* **Description of the task**
The required result is an exact copy of the material from the line with "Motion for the" through its final line, both ends included.

* **Dataset extract**
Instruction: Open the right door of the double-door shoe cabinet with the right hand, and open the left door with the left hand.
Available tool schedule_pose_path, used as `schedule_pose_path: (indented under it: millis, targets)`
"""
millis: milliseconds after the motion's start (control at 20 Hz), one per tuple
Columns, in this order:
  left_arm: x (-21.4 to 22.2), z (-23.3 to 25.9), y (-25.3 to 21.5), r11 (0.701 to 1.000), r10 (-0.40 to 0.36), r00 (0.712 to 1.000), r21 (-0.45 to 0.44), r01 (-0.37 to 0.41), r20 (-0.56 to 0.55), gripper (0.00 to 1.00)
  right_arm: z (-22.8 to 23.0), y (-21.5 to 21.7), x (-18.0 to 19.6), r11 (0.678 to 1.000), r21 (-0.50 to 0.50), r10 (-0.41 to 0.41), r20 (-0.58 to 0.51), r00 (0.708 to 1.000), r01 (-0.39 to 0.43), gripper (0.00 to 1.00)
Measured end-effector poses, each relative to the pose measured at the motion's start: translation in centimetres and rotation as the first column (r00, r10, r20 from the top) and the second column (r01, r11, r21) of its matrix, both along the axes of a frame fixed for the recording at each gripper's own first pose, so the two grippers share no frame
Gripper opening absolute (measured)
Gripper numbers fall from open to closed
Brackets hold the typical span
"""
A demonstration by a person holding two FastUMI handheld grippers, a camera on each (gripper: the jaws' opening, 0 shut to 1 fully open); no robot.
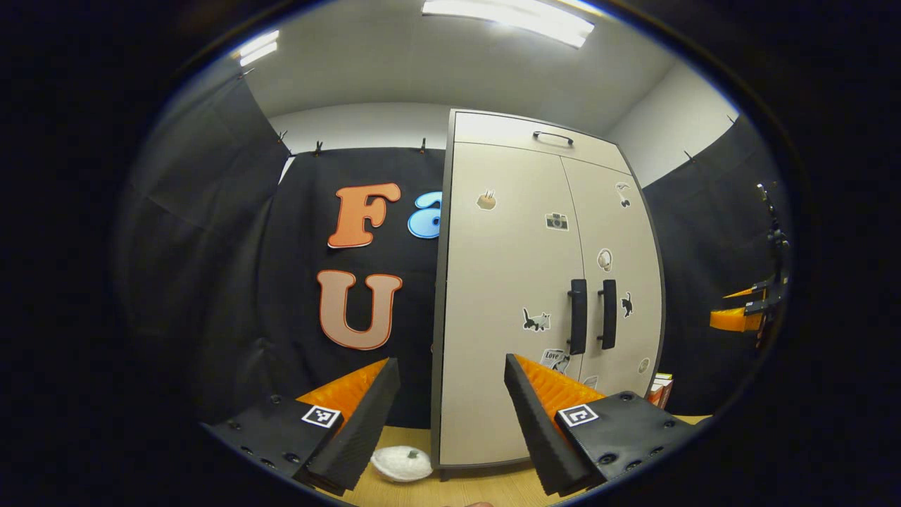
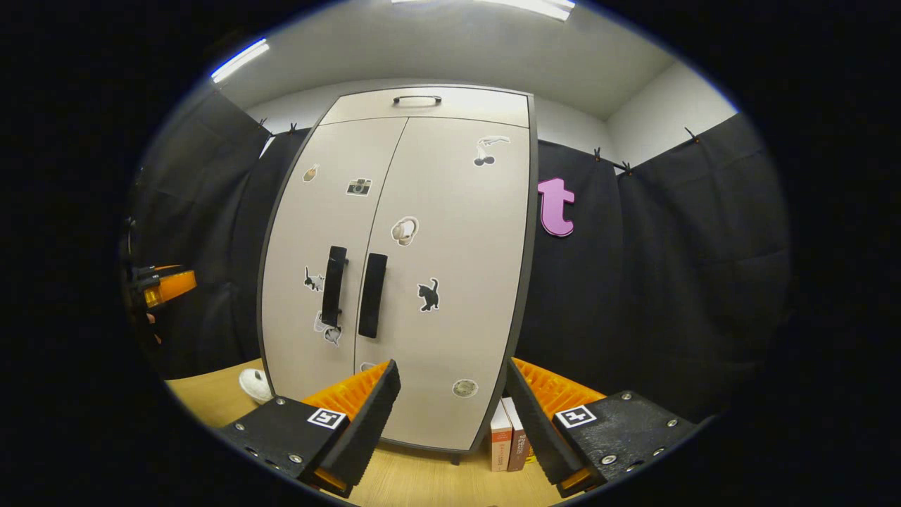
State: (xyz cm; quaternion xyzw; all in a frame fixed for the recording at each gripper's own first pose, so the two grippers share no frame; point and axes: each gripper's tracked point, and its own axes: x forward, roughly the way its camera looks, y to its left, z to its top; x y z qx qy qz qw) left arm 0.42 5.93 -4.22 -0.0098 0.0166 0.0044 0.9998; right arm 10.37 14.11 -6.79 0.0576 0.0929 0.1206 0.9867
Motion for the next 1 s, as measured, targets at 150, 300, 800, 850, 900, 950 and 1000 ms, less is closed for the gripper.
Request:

* **Response**
Motion for the next 1 s, as measured, targets at 150, 300, 800, 850, 900, 950 and 1000 ms, less is closed for the gripper.
Request:

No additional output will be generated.